もちろん心身の健康が第一であるが、日本の技術力を守っていくためには若いうちから働く時間を十分に与え、さまざまな経験を積ませる必要があるというわけだ。”[レスポンス: トヨタ伊地知専務「日本の技術力を守るために労働規制の緩和を」]
しかしながら、日本人は特殊性が強く、英語が苦手だということから分かる通り、日本人にとってグローバル化に対応するのは至難の業です。だから、日本人の韓国人への憧れが憎しみへと変わってきているのでしょう。
“最近、フジテレビの韓流偏向報道に抗議するデモが起こりましたが、私はこのデモを見て、もうすでに韓国と日本の立場が完全に逆転してしまっていると思います。 ”
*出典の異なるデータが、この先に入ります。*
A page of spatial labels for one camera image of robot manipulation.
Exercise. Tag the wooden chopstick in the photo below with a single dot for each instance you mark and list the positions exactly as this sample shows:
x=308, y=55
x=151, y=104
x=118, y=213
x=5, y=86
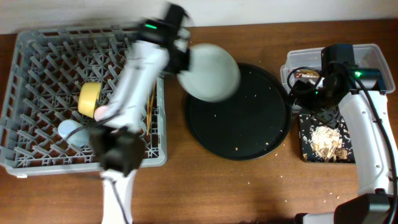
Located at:
x=152, y=102
x=148, y=114

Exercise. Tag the pink plastic cup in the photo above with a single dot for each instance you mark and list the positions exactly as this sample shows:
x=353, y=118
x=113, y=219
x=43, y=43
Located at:
x=101, y=112

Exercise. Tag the round black tray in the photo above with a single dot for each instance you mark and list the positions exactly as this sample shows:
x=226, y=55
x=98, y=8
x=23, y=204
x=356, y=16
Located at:
x=249, y=124

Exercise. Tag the white round plate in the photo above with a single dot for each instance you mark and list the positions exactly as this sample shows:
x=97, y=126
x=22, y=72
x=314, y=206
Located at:
x=213, y=74

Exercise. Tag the clear plastic waste bin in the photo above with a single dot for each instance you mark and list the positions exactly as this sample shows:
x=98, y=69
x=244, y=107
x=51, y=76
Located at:
x=365, y=56

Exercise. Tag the light blue plastic cup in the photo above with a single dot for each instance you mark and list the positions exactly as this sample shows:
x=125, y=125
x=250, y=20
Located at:
x=74, y=133

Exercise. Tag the yellow bowl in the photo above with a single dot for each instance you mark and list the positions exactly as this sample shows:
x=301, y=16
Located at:
x=89, y=95

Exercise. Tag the grey plastic dishwasher rack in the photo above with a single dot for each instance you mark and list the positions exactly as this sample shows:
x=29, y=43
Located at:
x=49, y=68

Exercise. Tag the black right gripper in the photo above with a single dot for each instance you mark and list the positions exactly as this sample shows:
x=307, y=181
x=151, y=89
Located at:
x=329, y=116

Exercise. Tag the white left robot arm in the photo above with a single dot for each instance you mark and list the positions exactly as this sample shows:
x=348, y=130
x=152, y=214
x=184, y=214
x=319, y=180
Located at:
x=116, y=137

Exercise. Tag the gold foil wrapper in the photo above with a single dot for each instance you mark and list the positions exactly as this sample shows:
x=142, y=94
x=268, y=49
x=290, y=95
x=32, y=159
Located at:
x=306, y=74

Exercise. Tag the black rectangular tray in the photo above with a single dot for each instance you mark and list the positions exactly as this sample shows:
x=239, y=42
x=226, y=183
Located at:
x=311, y=124

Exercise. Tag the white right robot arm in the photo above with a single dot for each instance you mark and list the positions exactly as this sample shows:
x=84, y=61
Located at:
x=359, y=94

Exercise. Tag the food scraps pile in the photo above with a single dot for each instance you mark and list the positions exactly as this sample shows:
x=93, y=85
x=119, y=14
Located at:
x=326, y=144

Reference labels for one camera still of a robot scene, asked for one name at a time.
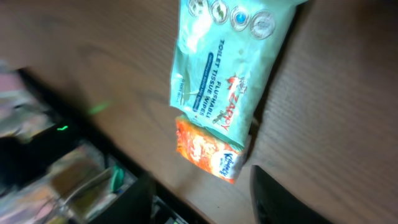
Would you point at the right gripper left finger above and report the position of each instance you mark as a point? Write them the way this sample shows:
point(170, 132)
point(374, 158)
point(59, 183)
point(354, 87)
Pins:
point(133, 206)

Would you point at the orange Kleenex tissue pack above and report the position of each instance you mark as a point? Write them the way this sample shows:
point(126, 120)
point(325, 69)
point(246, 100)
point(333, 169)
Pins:
point(208, 152)

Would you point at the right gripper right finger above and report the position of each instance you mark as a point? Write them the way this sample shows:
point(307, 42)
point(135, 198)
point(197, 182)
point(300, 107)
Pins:
point(273, 204)

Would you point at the mint green wipes pack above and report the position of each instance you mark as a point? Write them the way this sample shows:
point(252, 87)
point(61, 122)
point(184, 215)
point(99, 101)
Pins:
point(224, 54)

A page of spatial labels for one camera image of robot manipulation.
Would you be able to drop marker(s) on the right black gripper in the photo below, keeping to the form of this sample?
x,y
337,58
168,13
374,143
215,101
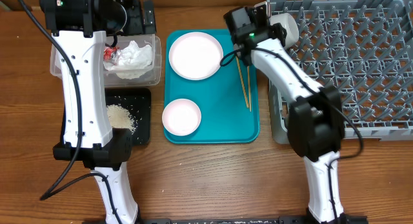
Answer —
x,y
244,20

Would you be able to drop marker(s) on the crumpled white tissue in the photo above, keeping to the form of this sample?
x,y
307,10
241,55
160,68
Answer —
x,y
133,61

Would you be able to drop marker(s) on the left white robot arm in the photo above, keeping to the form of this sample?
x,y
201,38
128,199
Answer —
x,y
78,29

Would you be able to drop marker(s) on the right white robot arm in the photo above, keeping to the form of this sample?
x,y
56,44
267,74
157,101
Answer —
x,y
315,125

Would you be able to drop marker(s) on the large white round plate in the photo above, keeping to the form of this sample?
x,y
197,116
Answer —
x,y
195,56

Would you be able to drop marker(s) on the grey dishwasher rack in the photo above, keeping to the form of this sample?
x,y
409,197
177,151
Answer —
x,y
364,49

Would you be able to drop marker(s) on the black tray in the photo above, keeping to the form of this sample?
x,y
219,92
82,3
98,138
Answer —
x,y
135,101

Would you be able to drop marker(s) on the teal plastic tray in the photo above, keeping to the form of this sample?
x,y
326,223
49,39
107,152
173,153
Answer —
x,y
224,115

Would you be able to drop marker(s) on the black rail at table edge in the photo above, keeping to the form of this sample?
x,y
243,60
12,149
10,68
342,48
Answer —
x,y
346,219

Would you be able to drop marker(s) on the red foil snack wrapper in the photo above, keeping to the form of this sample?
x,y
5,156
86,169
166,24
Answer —
x,y
111,54

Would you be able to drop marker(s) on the small pink bowl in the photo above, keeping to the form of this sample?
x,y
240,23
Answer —
x,y
181,117

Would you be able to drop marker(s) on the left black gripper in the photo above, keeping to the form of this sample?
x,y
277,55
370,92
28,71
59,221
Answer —
x,y
137,12

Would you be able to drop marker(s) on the pile of rice grains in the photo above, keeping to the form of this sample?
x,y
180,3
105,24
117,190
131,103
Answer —
x,y
120,117

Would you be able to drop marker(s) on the grey round bowl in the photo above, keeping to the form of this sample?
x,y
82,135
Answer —
x,y
289,24

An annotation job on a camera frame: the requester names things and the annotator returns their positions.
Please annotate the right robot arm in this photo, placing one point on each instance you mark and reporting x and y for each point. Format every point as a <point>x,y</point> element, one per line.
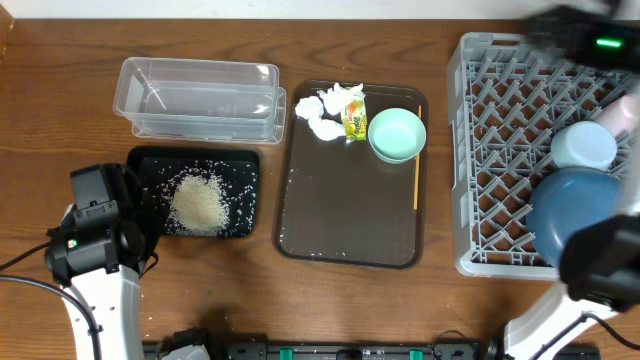
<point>599,268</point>

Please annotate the clear plastic bin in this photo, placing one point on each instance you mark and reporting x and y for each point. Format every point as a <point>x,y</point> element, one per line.
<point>202,100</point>

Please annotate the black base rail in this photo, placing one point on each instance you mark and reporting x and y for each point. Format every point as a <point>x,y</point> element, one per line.
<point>198,343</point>

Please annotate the dark blue plate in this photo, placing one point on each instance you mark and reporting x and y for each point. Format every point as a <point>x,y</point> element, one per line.
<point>566,201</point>

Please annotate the white tissue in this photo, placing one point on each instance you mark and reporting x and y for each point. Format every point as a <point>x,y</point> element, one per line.
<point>311,109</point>
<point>337,98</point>

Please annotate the white tissue top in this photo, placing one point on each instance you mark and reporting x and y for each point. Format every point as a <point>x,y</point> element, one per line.
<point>337,98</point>

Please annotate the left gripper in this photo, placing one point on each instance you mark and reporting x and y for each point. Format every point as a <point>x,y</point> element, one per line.
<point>148,220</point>

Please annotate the black waste tray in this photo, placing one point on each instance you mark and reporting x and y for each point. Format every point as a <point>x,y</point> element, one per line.
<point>138,156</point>

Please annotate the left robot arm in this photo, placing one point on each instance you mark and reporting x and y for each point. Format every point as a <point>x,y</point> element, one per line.
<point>97,255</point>

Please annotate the white light-blue small bowl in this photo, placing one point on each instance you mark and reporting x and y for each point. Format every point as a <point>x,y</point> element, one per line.
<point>584,144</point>

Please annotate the yellow green snack wrapper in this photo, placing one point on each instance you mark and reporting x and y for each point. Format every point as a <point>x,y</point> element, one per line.
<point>354,120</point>

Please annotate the green bowl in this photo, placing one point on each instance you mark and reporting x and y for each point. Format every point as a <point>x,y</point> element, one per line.
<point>396,135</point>

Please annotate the wooden chopstick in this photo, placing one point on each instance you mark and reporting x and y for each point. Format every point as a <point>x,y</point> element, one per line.
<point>417,171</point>

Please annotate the pile of rice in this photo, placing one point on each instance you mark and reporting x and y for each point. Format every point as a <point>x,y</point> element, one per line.
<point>205,198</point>

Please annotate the grey dishwasher rack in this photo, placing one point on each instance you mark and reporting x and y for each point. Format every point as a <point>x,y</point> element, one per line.
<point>505,103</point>

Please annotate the dark brown serving tray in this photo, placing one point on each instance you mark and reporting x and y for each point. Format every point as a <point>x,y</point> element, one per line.
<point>340,203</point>

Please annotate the pink cup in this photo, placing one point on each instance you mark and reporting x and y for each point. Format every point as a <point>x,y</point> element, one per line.
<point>621,116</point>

この問題の本質は別のところにあるのではないですか。もしも「韓流偏向報道」をやっているのがフジテレビという排他的な放送免許を持った地上波テレビではなくて、誰もが自由に参入できるインターネットテレビならば、誰も文句を言わないでしょう。日本の地上波テレビによる放送市場は、新規参入が事実上不可能で、5つの主要テレビ局(日本テレビ・テレビ朝日・TBS・テレビ東京・フジテレビ)によって寡占されています。そして、これら在京キー局は、排他的特権を与えられる条件として、公平な報道が義務付けられています。フジテレビは、その義務に反していると疑われているから、抗議運動が起きているのでしょう。
小寺信良氏は、フジテレビの手法を以下のように分析しています。
こういう公平無私とは程遠い手法に批判が集まっているわけですが、しかし、そもそもテレビ局に公平無私な放送を求めること自体が非現実的であり、そのような建前論に固執している限り、抜本的な問題の解決にはなりません。メディアというのは、いかに公平無私な放送を心がけても、多かれ少なかれ偏向しているものであり、視聴者全員が満足する偏向のない番組などというものはありえません。したがって、政府が、公平であることを前提に特定の放送事業者に排他的特権を与える現行システムよりも、政府が特定業者を優遇することなく、どの偏向が好みの偏向であるかを視聴者の選択に委ねる、市場原理が機能する放送市場ほうが、視聴者の満足感を高めることになると思います。